Makes you wonder what the heck the rest of their body's made of.
Nice save, Yoda!
Yeah, it can go either way.
I'm just having fun with it, of course. I agree that, compared to some of our own animal life, the eye placement seems somewhat counterinuitive. For us, it seems like predators tend to have eyes closer together, while prey have eyes that cover a wider amount of ground by being spaced out, both for obvious reasons. This seems to applies primarily to mammals, though, and the Aliens are pretty far from mammalian. I like to think of them more like Hammerhead sharks; soulless predators both, and both share similar eye placement.
Well, that depends on whether you accept the idea that these are synthetic killers dispatched to clear other life forms from inhabitable planets. If there is animal life on a planet, then there has to be some kind of plant life which in some cases take the equivalent form of brush and trees. Or it could be that the plant life is more like algae, in which case much of the surface would likely be bare and hard so that the alien might break spindly limbs if it falls.
Ah yes. Sorry, I forgot that some of your response was in response to TNBT and the suggestion that they could have been bred to wipe out planets. They do seem somewhat ill-equipped for that task, barring a world very unlike our own. Or -- random speculation again! -- they might blend in well if they were basically just there to infiltrate urban centers, particularly from an advanced society (as I'd assume a futuristic one would be) with a lot of confined spaces and, well, tubing. The
Star Wars planet of Coruscant, which is a planet made up of one giant city, comes to mind.
vulnerable in that the queen and eggs are all together in one nursery and therefore vulnerable to armed intruders. Isn't that how they wipe out the aliens in one film? Same thing as in Them! with the queen ant and eggs.
Ah, I see. Yeah, that does seem conveniently centralized.
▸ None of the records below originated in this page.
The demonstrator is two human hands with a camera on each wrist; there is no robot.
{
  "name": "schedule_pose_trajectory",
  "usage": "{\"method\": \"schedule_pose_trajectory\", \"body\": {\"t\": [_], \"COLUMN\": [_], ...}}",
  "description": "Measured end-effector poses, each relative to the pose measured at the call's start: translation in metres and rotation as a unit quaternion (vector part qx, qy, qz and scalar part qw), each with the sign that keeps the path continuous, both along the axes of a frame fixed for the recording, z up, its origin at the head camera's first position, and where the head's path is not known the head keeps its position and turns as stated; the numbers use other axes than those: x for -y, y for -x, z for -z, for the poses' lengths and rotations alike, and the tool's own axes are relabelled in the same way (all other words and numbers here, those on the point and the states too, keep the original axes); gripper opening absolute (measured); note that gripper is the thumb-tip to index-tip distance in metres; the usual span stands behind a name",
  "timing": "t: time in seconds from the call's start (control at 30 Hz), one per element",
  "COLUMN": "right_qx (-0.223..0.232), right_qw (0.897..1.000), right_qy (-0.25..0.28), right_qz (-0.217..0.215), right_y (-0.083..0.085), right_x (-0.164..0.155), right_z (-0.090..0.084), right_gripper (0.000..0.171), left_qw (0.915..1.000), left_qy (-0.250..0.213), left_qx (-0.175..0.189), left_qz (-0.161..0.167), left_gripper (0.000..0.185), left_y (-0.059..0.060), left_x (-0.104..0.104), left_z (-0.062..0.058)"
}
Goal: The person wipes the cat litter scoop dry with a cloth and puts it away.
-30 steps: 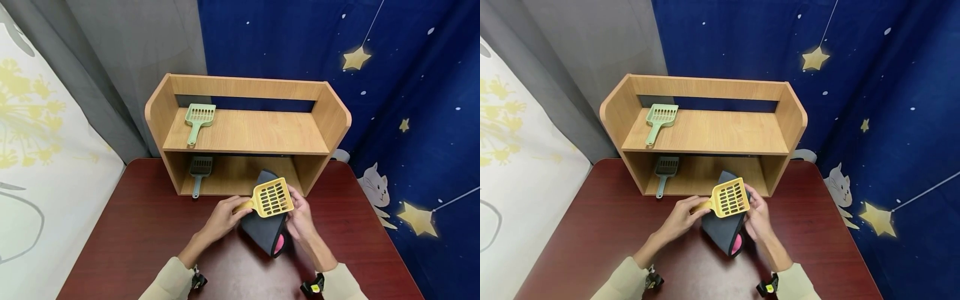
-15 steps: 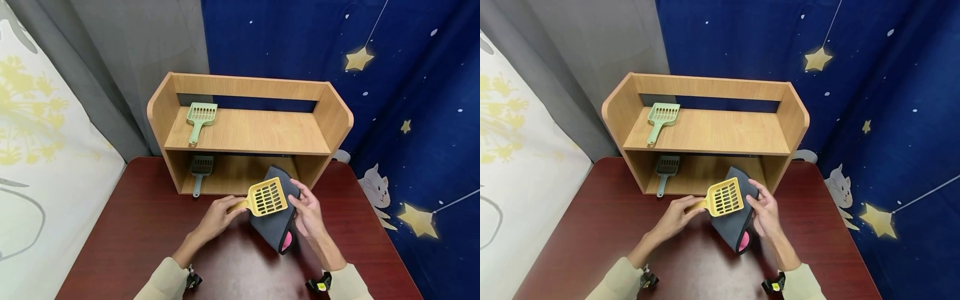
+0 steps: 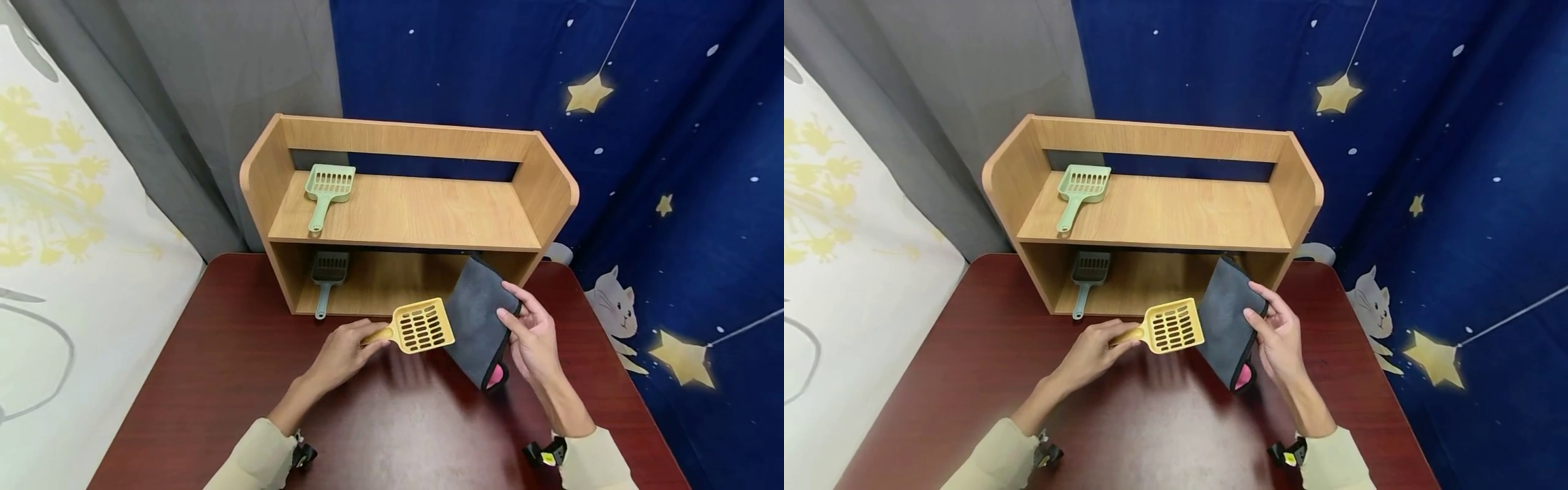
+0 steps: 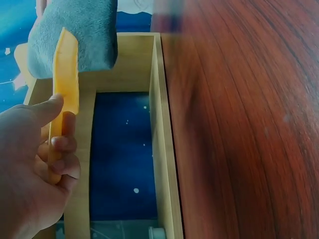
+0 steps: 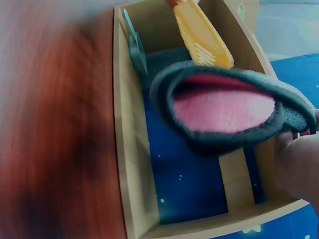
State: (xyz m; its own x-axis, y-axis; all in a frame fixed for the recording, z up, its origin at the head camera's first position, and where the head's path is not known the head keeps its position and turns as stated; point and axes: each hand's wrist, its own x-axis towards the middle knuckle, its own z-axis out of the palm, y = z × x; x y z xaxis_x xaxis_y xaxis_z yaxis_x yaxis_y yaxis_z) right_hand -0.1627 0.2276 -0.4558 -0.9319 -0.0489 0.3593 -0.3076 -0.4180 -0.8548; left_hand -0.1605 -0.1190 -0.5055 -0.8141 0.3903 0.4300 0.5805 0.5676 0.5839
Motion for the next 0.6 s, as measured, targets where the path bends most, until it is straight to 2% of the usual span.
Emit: {"method": "schedule_pose_trajectory", "body": {"t": [0.13,0.23,0.33,0.43,0.6], "right_qx": [-0.018,-0.035,-0.065,-0.1,-0.138], "right_qw": [0.997,0.989,0.974,0.953,0.925], "right_qy": [-0.062,-0.116,-0.178,-0.241,-0.316], "right_qz": [0.041,0.081,0.123,0.152,0.162], "right_y": [0.001,0.002,0.003,0.004,0.003], "right_x": [0.0,0.002,0.007,0.015,0.039], "right_z": [-0.004,-0.007,-0.008,-0.007,0.0], "right_gripper": [0.05,0.048,0.046,0.045,0.044], "left_qw": [0.9994,0.9986,0.9978,0.997,0.9965], "left_qy": [0.031,0.05,0.063,0.074,0.08], "left_qx": [0.006,0.008,0.007,0.006,-0.008], "left_qz": [-0.01,-0.015,-0.019,-0.023,-0.023], "left_gripper": [0.025,0.021,0.018,0.019,0.023], "left_y": [0.0,0.001,0.001,0.001,-0.001], "left_x": [0.003,0.002,-0.001,-0.004,-0.012], "left_z": [0.0,0.0,0.001,0.001,0.001]}}
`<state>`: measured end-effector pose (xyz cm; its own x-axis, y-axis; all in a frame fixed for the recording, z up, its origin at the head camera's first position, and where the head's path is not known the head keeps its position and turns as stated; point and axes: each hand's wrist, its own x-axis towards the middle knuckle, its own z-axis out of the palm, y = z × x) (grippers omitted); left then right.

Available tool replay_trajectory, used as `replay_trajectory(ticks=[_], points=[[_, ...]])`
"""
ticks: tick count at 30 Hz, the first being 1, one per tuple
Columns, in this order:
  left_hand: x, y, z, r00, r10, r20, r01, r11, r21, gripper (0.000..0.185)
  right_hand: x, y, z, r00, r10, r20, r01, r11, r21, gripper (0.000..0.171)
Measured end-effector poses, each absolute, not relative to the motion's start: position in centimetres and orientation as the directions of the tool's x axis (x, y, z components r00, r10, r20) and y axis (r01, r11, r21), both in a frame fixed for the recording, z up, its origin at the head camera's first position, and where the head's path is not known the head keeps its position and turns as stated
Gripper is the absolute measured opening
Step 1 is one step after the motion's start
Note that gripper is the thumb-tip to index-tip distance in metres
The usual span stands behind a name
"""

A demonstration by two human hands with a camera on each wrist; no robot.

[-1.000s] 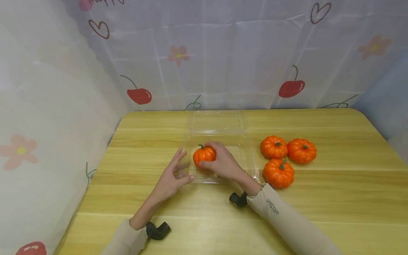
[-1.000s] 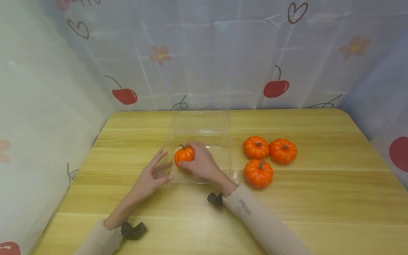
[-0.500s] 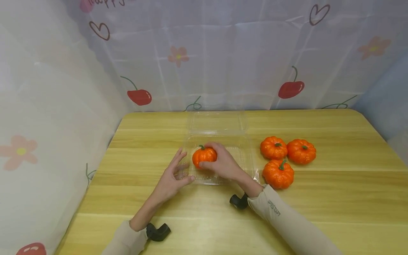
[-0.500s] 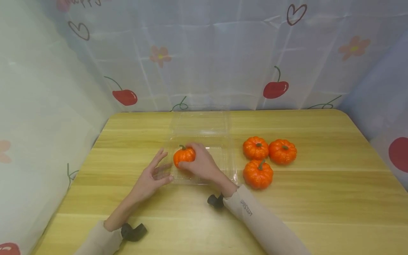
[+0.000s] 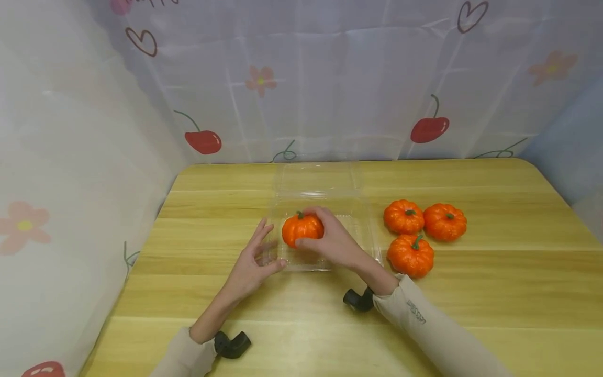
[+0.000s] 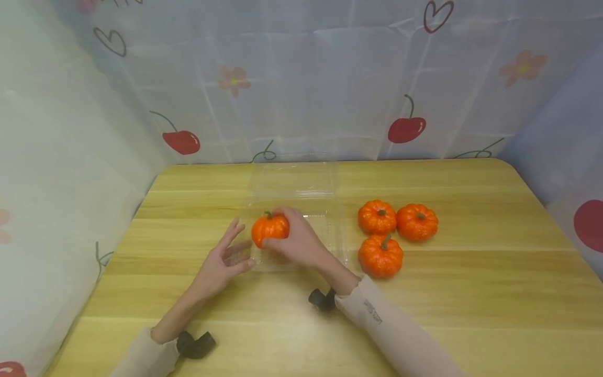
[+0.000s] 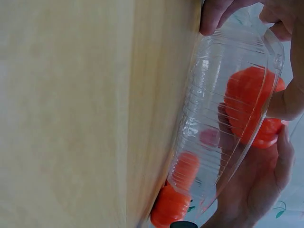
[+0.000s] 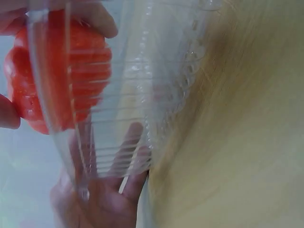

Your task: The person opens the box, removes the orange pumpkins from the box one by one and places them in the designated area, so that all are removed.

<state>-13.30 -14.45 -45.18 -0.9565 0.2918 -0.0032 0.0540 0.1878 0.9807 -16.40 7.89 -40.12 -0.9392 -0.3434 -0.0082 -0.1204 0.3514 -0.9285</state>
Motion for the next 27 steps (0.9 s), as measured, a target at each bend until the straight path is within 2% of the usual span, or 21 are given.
replay_trajectory(ticks=[16, 27], points=[[-13.3, -14.4, -44.9, -0.957, 0.292, -0.004, 0.051, 0.182, 0.982, 0.091, -12.9, 9.5, -38.4, -0.924, -0.381, 0.038, -0.162, 0.299, -0.940, 0.056], [-13.3, -14.4, -44.9, -0.954, 0.300, 0.000, 0.054, 0.171, 0.984, 0.091, -11.1, 11.5, -38.7, -0.923, -0.382, 0.040, -0.177, 0.331, -0.927, 0.058]])
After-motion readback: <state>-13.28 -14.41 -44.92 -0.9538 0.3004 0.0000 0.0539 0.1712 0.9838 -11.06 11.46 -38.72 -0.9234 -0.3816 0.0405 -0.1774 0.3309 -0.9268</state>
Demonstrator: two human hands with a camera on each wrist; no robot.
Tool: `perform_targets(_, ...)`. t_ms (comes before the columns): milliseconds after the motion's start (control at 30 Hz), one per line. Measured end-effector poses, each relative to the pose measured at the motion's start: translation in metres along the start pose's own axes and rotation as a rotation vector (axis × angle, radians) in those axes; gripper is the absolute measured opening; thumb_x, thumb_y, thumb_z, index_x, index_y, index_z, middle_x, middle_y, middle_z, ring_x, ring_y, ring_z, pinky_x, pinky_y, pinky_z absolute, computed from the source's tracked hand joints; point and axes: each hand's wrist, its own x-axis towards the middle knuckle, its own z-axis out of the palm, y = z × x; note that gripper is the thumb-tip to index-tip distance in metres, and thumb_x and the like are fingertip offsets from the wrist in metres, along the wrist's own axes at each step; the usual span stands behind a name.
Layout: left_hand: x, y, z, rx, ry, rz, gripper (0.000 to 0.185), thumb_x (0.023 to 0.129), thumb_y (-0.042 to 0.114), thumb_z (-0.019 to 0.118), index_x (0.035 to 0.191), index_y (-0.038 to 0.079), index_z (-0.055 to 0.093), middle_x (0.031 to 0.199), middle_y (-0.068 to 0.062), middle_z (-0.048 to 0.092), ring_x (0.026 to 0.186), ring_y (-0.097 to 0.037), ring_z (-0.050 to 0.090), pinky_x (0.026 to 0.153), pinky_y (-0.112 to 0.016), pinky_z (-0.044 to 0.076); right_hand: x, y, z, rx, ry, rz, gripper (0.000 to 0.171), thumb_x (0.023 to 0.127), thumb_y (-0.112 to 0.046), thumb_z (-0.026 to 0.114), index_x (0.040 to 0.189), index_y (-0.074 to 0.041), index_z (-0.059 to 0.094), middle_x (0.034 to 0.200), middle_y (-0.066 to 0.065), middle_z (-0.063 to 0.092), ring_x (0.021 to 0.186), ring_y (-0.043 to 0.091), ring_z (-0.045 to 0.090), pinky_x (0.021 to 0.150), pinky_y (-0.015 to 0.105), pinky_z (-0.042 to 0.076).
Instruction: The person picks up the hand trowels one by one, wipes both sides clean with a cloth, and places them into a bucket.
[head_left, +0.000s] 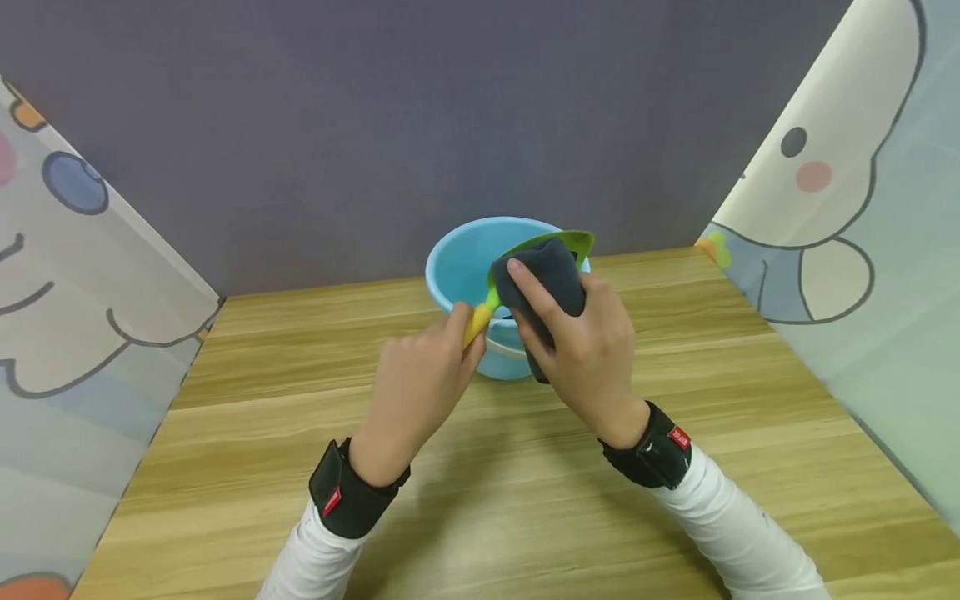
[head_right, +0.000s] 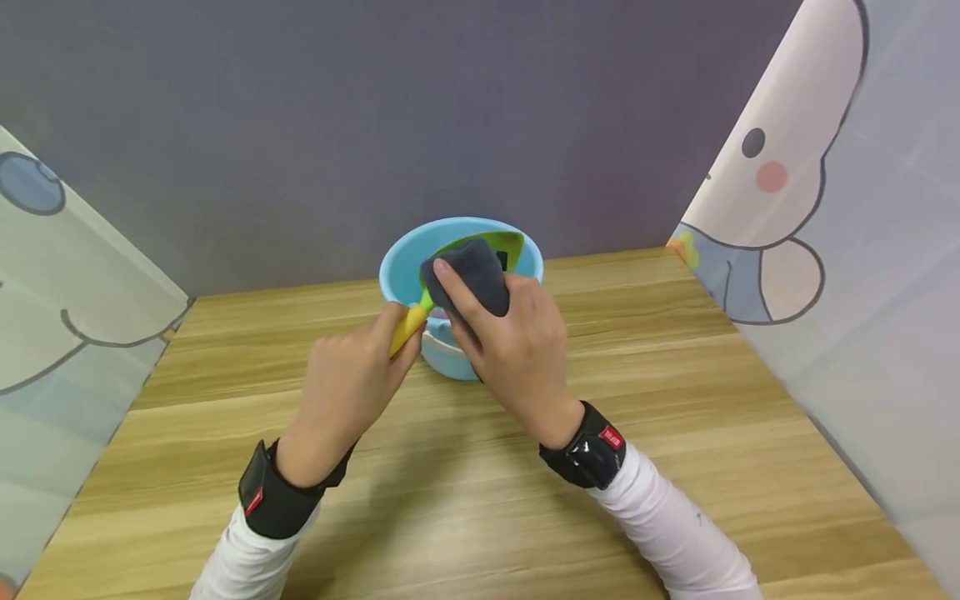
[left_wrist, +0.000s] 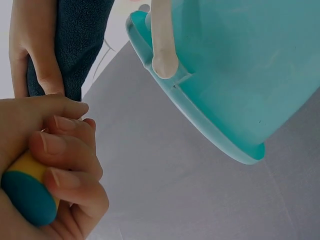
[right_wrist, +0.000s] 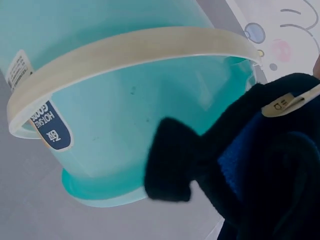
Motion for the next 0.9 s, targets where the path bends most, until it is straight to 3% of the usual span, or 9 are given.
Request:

Certainly a bit of a flaw in terms of vulnerability, though one that
does mirror some of our own creatures, like ants. And in their case, the Queen can defend herself, at least. And how.
But you're trying to apply my remarks to sci-fi films in general when what I was discussing from the start is why don't sci-fi monsters reflect the atmosphere, gravity, light, heat, etc. of their own planets rather than all apparently having come from an earth-like planet. For instance, look at the creatures in Men in Black or Star Wars--much more a variety of creatures than in your usual sci-fi--some run faster and leap higher than any animal on earth, some dress in human skin, some breathe through their eyes, reflecting differences in their home environment. I got the idea from TV programs speculating on what life forms would be like on other planets, considering their different atmospheres, temperatures, surface, etc. It's just a fun thing to kick around. For me anyway.
This is my mistake, I failed to realize you were talking about sci-fi films in general. Yes, I agree, they're all a bit too suited to our own climate. I guess there are
some reasons for this, such as a lot of sci-fi films being about other planets like ours (explaining our interest in them in the first place), but plenty of others fail to capitalize on the potential differences we might have with life forms on wildly different planets. Unless, of course, you believe that life can only evolve on planets rather like our own.
An example of the kind of thing you're talking about can be found in a book called
Out of the Silent Planet, the first in a science fiction trilogy by C.S. Lewis (yeah, the Narnia guy). In it, there's a planet with several different races of alien, one of which is made up of extremely tall, thin beings, because the planet's gravity (or part of it's gravity -- I don't recall offhand) is weaker than our own. I always thought that was a nice touch, provided I'm not imprinting some explanatory theory of mine onto the characters retroactively.